» Instructions for the task
Beginning with the line that holds "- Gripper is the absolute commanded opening", write out each line exactly as it stands until the end of the data, and include no pictures.

» Data section
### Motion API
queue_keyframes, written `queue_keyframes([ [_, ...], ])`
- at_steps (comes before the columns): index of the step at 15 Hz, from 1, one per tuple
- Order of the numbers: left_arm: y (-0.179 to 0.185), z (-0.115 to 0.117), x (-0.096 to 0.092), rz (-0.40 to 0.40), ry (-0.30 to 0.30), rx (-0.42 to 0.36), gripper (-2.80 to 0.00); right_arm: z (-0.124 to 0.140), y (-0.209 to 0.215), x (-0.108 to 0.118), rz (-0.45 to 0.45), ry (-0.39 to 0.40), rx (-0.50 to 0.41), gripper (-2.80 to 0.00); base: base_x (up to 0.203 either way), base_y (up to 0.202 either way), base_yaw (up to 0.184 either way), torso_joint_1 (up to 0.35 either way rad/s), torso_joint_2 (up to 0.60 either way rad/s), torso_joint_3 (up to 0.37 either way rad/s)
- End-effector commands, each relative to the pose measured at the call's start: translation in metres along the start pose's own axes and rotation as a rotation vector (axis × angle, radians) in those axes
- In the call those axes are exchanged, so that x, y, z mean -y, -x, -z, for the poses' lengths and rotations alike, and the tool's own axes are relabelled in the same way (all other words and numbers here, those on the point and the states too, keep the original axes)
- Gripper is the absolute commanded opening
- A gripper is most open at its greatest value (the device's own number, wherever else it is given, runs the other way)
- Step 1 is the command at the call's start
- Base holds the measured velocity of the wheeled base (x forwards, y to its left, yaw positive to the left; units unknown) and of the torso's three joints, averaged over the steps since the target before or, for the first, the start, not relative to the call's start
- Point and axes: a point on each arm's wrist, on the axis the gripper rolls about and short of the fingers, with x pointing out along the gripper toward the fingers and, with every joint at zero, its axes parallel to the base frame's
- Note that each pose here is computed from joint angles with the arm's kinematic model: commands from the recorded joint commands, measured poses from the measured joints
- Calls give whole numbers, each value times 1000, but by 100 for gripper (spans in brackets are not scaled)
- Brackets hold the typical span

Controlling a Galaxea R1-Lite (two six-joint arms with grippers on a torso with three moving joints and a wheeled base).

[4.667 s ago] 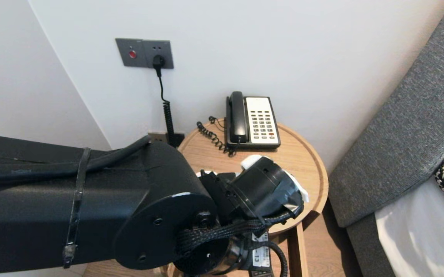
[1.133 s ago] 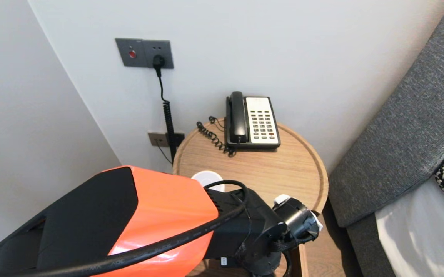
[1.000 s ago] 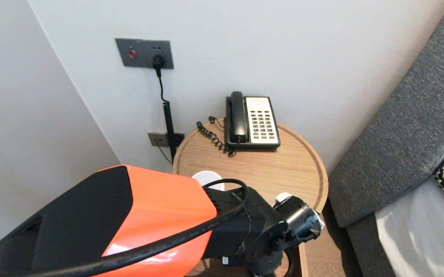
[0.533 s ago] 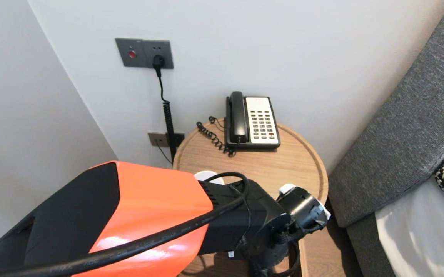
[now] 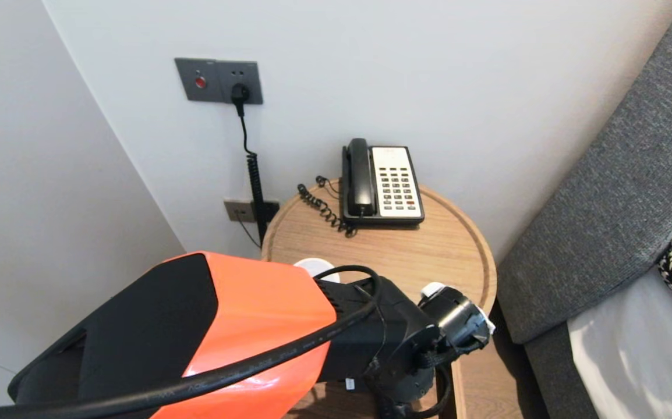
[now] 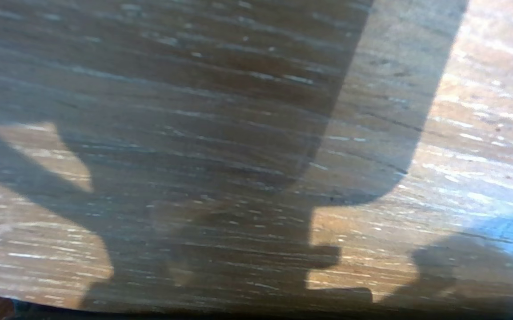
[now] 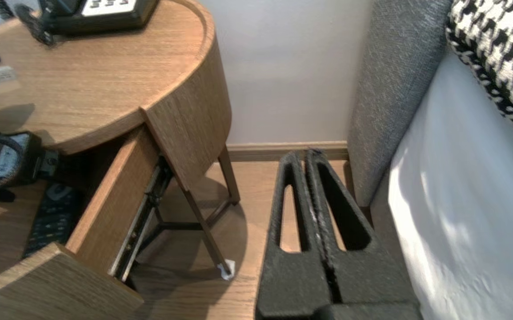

» Solved problem
- Gripper is the absolute commanded opening
- A gripper is most open at its greatest value (the device's own number, wherever else it is given, runs the other way)
- Step 1 is the command at the call's start
- Base holds the measured velocity of the wheeled base (x forwards, y to its left, yaw positive to the left; units unknown) and of the torso's three joints, averaged over the steps since the target before or, for the first, the start, not relative to the call's start
- Point and axes: a point on each arm's wrist, on the axis the gripper rolls about and short of the fingers, with x pointing out along the gripper toward the fingers and, with every joint at zero, its axes parallel to the base frame's
- Note that each pose here is computed from joint angles with the arm's kinematic model: commands from the recorded joint commands, measured poses from the measured joints
- Calls give whole numbers, each value times 1000, but by 100 for gripper (spans in brackets are not scaled)
- Brackets hold the typical span

Controlling a Galaxea R1-Lite (two six-joint arms with grippers on a torso with three moving joints and a wheeled base).

[4.667 s ago] 
[1.133 s ago] 
[1.000 s ago] 
[0.533 s ago] 
[now] 
[now] 
[now] 

With this, the answer is done.